One Tool To Get into Your Child’s Heart

Pillow talk.
Did you know that our children’s minds review their day’s events every night? Every night in their bed, they contemplate and review everything that happened that day. Now, you have one of two options as a parent: you can stay up late as the child is processing and talk to them and stay up all night, or you can choose a tool called pillow talk.
Pillow talk is a journal that is passed between the parent and the child. At night, when a child is processing their day, they can open up their journal and write down what was the greatest thing of their day. So pillow talk journal, you may ask questions like, “What is the greatest part of your day? What part of your day was the most disappointing?” etcetera. Children remember the good, but they also have regrets at the end of the day that they process at night—regrets of failing a test or disappointing behavior that they showed or regretting the way they treated someone.
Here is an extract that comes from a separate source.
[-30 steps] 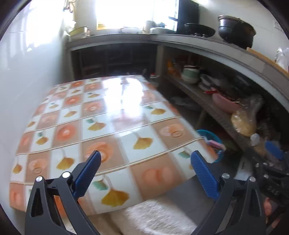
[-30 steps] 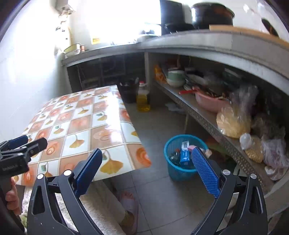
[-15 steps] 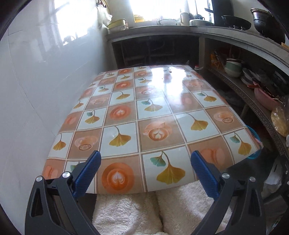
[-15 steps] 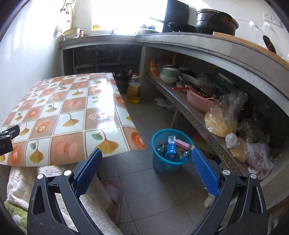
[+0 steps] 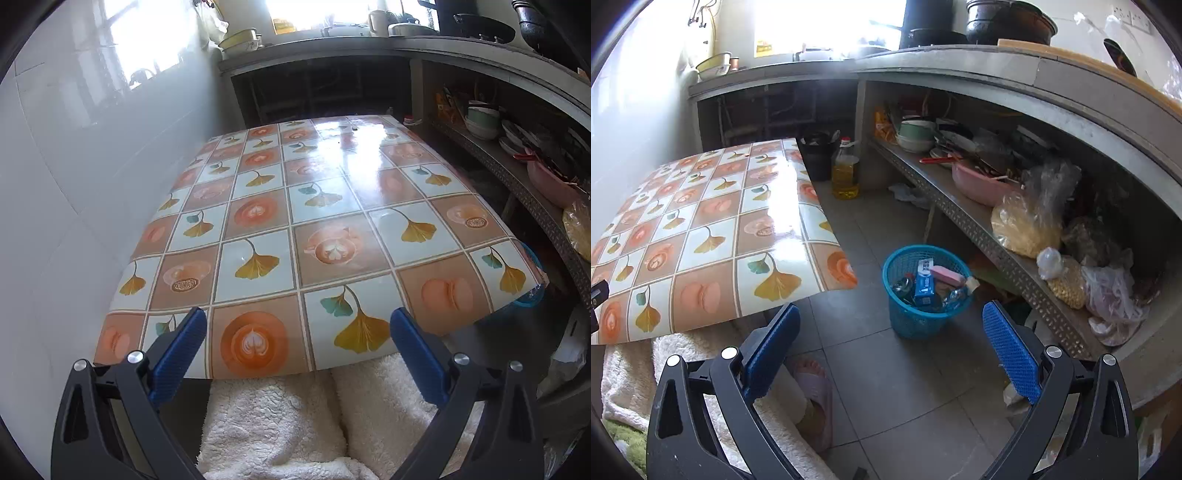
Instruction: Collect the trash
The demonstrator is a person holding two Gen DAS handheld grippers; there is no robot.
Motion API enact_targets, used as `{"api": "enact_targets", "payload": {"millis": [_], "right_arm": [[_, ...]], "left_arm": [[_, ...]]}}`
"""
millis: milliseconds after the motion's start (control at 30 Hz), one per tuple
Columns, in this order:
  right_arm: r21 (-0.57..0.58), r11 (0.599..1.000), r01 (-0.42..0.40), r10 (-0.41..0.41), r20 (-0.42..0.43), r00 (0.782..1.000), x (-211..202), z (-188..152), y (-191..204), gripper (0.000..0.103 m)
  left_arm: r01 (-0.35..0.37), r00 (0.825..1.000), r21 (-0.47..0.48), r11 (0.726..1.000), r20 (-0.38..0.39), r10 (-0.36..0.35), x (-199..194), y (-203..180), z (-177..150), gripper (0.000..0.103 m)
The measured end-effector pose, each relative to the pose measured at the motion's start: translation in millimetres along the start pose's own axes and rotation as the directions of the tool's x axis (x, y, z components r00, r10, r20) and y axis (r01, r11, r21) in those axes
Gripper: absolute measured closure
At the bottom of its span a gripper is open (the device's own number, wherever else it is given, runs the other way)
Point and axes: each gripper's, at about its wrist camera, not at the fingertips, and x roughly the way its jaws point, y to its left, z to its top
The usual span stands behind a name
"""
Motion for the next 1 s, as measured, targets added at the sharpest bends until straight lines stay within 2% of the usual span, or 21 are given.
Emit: {"api": "enact_targets", "payload": {"millis": [467, 1000], "right_arm": [[0.029, 0.999, 0.019, -0.019, -0.017, 1.000, 2, -4, -11, 0.008], [0.023, 1.000, 0.019, -0.019, -0.016, 1.000, 3, -2, -8, 0.008]], "left_arm": [[0.007, 1.000, 0.033, 0.999, 0.018, -0.007, -3, -9, 2, 0.006], [0.048, 0.998, 0.072, 0.996, 0.031, -0.050, -6, -17, 1, 0.006]]}}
They also consider their wounds.
This is actually the time of the night that they can monopolize your time until the wee hours of the morning if you let them. I have many friends that stay up all night long with their child because that’s when their heart is the most vulnerable and open.
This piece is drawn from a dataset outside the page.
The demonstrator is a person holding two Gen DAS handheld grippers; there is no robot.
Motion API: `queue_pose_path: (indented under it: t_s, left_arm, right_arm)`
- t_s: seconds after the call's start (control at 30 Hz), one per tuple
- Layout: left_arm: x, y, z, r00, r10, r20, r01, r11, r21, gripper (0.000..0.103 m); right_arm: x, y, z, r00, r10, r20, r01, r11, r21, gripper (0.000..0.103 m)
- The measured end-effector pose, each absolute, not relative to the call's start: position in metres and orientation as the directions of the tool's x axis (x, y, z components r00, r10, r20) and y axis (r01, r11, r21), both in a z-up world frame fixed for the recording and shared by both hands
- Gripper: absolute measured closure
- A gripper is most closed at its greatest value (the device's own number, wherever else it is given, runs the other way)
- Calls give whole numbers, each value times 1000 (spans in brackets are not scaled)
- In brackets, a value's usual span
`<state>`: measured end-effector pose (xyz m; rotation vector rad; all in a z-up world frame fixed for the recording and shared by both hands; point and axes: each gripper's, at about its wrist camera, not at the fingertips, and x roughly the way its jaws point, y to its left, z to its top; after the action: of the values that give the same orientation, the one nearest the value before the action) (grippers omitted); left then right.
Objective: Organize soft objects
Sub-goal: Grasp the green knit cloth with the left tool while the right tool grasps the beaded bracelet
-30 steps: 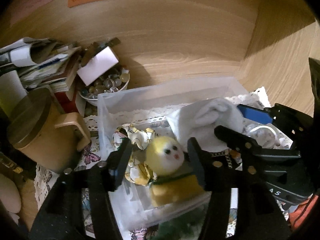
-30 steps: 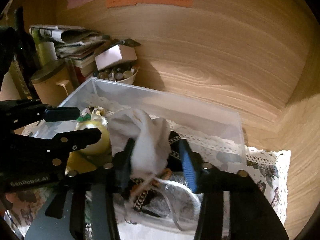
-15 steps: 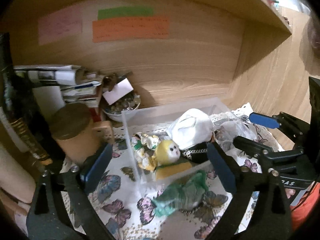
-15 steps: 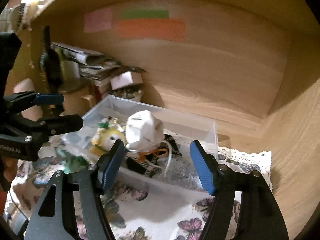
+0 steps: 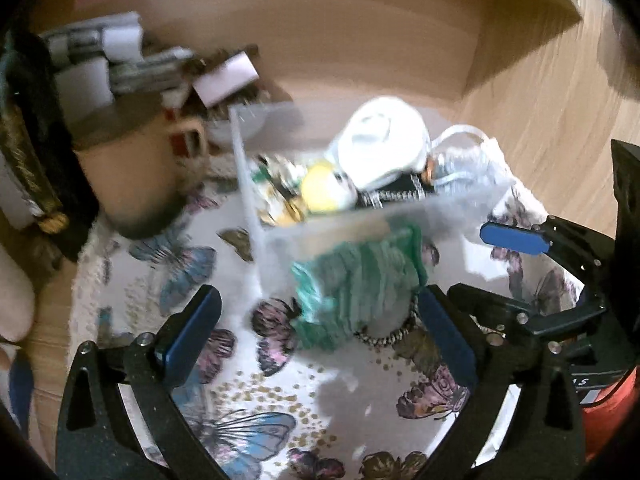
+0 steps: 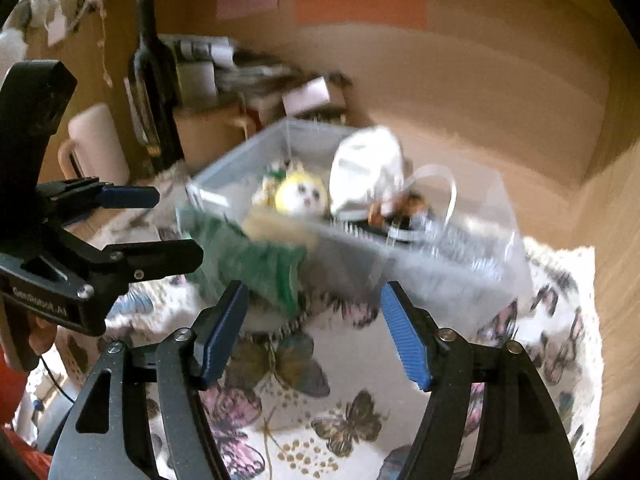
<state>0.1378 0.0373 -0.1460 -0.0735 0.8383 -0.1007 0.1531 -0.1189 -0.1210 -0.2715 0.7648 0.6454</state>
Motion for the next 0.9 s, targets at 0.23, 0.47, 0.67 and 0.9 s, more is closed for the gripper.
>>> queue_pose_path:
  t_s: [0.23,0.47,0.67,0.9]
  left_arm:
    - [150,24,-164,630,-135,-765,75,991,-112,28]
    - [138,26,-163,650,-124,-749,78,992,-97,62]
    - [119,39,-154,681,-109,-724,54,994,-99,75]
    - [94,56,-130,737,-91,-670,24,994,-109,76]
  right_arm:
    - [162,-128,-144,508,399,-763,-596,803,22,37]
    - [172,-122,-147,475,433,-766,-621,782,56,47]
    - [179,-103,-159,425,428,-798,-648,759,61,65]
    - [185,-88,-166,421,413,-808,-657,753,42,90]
It sounds great in theory, but if you work or homeschool or anything else that you need to do to be productive during the day, you cannot healthily live without sleep. And if you’re married, your husband may want some of your time too. I believe that if you stay up all night with you kids every night and available to them every beck and call that two things happen: one, you lose intimate time with your husband or your spouse; and two, your kids don’t learn to process and how to healthily communicate at an appropriate time. If you’re OCD, you need the time that your child is in bed to reorganize and pick up your house and clean it up for your own sanity the next day.
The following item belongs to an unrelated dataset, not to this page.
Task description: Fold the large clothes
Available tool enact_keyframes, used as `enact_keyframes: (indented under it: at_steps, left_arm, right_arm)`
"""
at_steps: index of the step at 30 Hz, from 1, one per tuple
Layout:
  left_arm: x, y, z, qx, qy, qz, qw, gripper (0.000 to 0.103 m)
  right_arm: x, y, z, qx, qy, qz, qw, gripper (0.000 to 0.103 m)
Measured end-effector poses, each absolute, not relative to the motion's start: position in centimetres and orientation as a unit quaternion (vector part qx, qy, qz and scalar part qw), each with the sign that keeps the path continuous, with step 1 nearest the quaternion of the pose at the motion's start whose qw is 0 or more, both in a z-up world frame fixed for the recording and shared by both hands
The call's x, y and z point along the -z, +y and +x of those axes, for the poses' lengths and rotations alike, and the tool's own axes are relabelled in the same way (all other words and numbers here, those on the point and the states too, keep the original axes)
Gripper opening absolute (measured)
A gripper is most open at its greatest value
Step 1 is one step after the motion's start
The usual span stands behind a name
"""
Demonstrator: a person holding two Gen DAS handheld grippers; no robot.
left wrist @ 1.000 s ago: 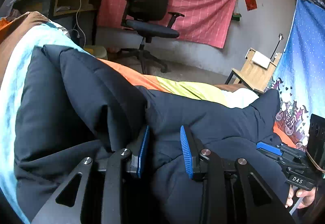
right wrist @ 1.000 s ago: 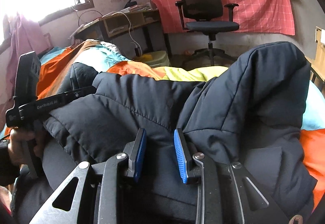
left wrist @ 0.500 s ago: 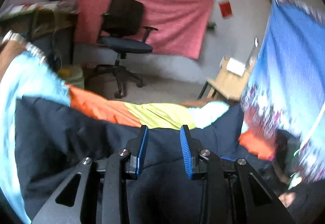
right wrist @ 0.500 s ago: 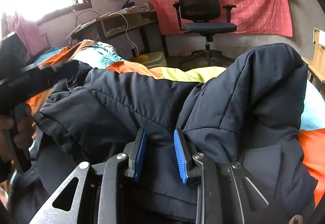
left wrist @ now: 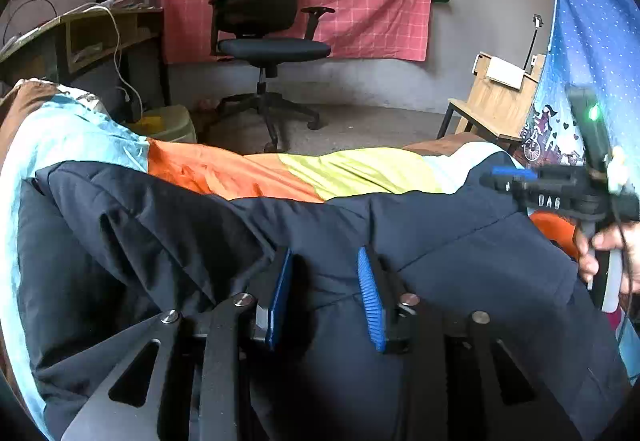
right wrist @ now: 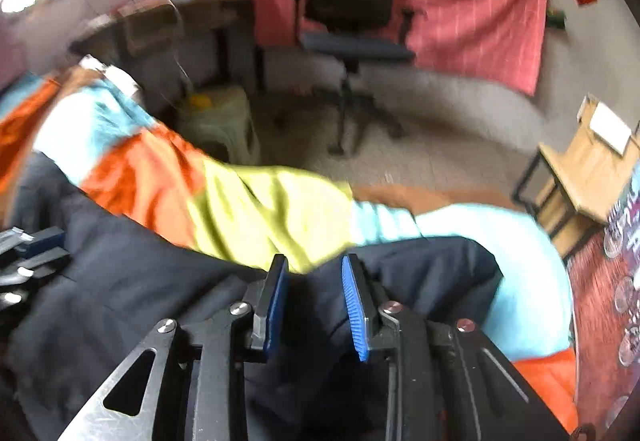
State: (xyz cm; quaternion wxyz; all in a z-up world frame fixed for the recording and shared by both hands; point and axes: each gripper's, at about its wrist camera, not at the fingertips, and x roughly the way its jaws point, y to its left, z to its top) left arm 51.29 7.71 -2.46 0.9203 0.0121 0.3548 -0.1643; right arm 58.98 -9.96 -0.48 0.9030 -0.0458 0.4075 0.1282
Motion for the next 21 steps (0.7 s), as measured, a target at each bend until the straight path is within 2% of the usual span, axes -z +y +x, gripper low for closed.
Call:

Rest is an important part of healing. But I also don’t wanna miss out on my time with my kiddos. I don’t wanna miss out on their sweet vulnerable hearts in the time that that they’re processing. So what can you do? Sleep, clean or have late night talks with them, help?
I personally cannot live without sleep. I’m exhausted. When it’s time to go to bed, I’m usually ready for everyone to go to bed. I want to be horizontal. I don’t need to close my eyes, but I need to be horizontal.
I found the tool that lets me into my child’s heart and allow me to sleep. Pillow talk. It’s a journal the kids and I used and it’s a fun game.
What we do is I will write a note to my child. I may write a note about my heart or maybe a way that I behave with them that I want to apologize for. I may write something that I’m disappointed in, and just my life, being vulnerable and transparent. It has nothing to do with them, but just something that I’m just being transparent about. And then I would write some questions like, “Is there anything that has been bothering you lately? Is there an area that I can encourage you more in, or an area where you’re feeling discouraged?” And these don’t need to be long answers, but the answers will help me ask and have appropriate conversations the next day when we’re alert and awake.
Then we sneak it into each other’s pillow. So I would sneak this under my child’s pillow and leave it there and when they read it at night. It also helps steer their thoughts at night. So at night it gives them something productive to think on. I may even put in a positive message or encouragement in their pillow talk journal, or put a bible verse, or a picture. Sometimes, I draw pictures. I’m a horrible artist but I draw pictures for their entertainment. So we sneak into each other’s pillows and see if we can get in there without getting caught. And it’s just a lot of fun.
When it’s under my pillow, I get to read it and I get inside to their heart. So I can be intentional about my time during the day to pull them aside and make sure I have some one-on-one time to discuss what I read. It’s an open door to have an healthy conversation with them at a time when we’re all rested and healthy.